PAW Climate Expert Round 4: Space Data for Earth Observation
Monday, June 14, 2021
1. ESA Earth Observation Data Generation, Management and Access (Nicolaus Hanowski)
ESA is operating the most productive and sophisticated fleet of Earth Observation satellites in the world. Understanding the data content, the way it is processed and made accessible to everyone should facilitate new applications. New missions are relied for generating entirely new Earth Observation data sets and provide new opportunities for new applications. The presentation will illustrate easy data access options. The potential of “predictive” Earth Observation will be explained.
2. Why Open EO Data Should be Accessible for Everyone and How They Could Help Solve Our Global Issues (Niklas Jordan)
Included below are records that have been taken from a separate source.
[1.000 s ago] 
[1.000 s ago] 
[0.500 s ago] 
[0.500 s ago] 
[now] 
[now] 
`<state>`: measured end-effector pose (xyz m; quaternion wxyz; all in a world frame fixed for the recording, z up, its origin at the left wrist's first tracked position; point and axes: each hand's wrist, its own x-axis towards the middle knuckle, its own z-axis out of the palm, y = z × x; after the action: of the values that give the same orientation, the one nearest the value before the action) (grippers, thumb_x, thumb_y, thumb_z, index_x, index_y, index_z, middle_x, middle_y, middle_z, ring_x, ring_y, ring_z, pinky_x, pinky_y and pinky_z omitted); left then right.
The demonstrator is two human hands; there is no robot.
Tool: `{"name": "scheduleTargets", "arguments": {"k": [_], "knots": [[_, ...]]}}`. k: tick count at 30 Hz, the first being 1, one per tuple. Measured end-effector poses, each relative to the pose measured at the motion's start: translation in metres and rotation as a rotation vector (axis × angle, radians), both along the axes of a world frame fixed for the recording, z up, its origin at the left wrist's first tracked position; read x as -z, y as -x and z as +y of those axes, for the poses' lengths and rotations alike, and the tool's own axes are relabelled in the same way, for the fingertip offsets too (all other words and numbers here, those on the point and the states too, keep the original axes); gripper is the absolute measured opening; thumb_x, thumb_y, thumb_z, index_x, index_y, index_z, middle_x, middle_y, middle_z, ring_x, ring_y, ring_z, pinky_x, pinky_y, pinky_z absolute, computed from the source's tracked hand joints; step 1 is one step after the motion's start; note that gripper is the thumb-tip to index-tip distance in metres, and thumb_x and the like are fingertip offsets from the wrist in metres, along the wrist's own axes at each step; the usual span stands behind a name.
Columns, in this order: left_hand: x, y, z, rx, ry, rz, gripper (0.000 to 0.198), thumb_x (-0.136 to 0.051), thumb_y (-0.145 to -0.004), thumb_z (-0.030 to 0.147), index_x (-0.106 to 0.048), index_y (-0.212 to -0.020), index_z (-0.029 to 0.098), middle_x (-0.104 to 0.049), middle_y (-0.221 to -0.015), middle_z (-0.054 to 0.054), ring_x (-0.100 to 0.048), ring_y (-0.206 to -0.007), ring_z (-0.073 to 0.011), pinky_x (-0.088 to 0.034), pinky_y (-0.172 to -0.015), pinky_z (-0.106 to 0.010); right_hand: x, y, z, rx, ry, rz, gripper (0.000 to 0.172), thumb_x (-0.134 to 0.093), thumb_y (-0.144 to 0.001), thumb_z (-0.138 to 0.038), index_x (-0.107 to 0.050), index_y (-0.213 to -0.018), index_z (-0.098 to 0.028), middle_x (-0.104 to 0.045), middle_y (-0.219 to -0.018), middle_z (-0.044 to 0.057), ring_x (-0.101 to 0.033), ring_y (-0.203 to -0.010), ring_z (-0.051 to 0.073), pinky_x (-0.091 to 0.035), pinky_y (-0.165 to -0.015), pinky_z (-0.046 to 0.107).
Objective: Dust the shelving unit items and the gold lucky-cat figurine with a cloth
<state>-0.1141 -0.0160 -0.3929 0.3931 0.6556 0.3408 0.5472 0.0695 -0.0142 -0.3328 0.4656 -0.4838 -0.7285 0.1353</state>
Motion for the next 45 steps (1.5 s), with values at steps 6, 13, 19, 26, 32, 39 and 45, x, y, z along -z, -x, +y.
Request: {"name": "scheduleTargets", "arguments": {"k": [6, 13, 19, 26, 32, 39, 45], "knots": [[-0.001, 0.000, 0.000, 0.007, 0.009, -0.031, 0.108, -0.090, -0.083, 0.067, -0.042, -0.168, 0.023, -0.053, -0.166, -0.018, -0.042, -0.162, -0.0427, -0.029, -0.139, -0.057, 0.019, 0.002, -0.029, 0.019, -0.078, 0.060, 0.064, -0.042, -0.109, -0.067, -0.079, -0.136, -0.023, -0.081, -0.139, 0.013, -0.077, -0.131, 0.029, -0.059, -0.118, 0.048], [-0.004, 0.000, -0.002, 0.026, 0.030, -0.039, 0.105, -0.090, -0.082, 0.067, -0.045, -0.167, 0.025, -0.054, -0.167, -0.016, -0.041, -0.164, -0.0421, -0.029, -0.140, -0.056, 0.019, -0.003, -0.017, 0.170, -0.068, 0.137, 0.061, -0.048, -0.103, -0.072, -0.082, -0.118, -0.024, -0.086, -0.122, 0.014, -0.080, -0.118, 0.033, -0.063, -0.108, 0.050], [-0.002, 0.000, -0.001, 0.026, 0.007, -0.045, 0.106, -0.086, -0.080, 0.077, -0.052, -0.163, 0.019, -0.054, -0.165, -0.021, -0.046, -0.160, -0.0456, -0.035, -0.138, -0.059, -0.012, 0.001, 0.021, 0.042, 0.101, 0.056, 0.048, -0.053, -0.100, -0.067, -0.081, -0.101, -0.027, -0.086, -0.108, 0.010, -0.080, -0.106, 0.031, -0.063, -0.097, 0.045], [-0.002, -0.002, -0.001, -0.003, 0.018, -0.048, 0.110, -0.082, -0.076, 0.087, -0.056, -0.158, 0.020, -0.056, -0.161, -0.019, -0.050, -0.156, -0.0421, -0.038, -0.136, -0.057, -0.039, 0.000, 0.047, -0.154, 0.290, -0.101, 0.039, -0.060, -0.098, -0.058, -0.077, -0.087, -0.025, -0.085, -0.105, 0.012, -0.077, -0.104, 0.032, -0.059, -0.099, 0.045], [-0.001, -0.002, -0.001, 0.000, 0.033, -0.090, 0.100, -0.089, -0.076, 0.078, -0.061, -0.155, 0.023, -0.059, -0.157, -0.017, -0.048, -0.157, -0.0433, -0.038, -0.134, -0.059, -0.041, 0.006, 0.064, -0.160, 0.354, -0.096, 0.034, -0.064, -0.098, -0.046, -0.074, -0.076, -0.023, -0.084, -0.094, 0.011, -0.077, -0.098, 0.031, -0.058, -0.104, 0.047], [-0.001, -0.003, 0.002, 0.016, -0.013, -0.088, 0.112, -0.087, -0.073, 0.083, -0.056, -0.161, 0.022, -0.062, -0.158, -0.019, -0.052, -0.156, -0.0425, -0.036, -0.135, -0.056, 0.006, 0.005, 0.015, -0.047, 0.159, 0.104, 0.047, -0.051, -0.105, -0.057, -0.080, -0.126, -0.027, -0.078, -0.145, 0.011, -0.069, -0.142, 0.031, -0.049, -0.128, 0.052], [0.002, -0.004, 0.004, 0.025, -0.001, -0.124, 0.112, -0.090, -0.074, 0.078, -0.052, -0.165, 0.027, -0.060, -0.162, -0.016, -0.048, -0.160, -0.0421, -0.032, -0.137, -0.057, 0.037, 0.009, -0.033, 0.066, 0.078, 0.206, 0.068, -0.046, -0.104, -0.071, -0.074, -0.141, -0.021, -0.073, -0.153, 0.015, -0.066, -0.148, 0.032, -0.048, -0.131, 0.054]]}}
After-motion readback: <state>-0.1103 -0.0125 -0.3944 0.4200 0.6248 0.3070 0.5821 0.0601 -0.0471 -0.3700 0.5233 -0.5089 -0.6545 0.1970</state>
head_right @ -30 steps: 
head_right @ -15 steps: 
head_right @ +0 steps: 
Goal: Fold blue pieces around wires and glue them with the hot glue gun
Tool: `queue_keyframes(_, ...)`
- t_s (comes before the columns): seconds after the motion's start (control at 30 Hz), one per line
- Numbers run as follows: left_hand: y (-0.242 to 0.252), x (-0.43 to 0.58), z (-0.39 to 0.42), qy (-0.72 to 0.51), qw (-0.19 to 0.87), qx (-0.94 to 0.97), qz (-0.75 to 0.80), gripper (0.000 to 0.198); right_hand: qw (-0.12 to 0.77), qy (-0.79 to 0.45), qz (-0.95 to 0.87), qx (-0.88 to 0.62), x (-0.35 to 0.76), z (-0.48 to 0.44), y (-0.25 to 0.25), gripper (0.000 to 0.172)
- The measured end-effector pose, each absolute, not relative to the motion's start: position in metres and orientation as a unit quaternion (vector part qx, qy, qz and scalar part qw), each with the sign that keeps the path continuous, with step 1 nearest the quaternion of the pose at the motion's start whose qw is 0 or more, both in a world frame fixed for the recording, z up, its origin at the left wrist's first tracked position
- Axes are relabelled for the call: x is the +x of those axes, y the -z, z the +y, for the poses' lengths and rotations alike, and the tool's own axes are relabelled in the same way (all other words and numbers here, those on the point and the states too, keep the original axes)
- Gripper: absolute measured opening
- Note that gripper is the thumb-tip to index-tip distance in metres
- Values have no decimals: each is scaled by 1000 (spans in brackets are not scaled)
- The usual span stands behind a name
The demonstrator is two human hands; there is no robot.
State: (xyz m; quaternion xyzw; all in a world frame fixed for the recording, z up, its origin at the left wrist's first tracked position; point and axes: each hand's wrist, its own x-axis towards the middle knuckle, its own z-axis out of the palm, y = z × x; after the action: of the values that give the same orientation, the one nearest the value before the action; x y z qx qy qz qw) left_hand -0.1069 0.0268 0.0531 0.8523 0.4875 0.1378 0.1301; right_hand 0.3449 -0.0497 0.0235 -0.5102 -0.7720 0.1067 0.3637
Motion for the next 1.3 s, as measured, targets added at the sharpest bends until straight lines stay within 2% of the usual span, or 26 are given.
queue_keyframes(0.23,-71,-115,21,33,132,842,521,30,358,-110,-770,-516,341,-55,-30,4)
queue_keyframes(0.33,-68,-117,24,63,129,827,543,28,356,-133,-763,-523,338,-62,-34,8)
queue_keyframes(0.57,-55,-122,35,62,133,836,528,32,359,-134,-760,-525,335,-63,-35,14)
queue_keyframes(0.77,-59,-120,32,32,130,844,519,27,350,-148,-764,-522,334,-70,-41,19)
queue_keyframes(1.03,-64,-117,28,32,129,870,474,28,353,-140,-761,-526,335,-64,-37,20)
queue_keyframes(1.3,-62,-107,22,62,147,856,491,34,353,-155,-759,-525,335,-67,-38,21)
Earth observation data from public space agencies, such as the ESA, is available to everyone free of charge, but not everyone can access it. Technical and professional requirements make it challenging to access this treasure trove of data. In my presentation, I will discuss how, in addition to science and professional users, civil society, such as journalists, teachers, NGOs, and almost all citizens, can benefit from this data to solve our time’s major global problems.
3. Convolutional Neural Networks for Damage Assessment and Disaster Relief (Thomas Chen)
Natural disasters ravage the world’s cities, valleys, and shores on a monthly basis. Having precise and efficient mechanisms for assessing infrastructure damage is essential to channel resources and minimize the loss of life. Using a dataset that includes labeled pre- and post- disaster satellite imagery, we have conducted research training multiple convolutional neural networks to assess building damage on a per-building basis. In order to investigate how to best classify building damage, we present a highly interpretable deep-learning methodology that seeks to explicitly convey the most useful information required to train an accurate classification model. Participants in this session will learn about why interpretability is important and the ramifications of AI for disaster management. Our research seeks to computationally contribute to aiding in this ongoing and growing humanitarian crisis, heightened by climate change.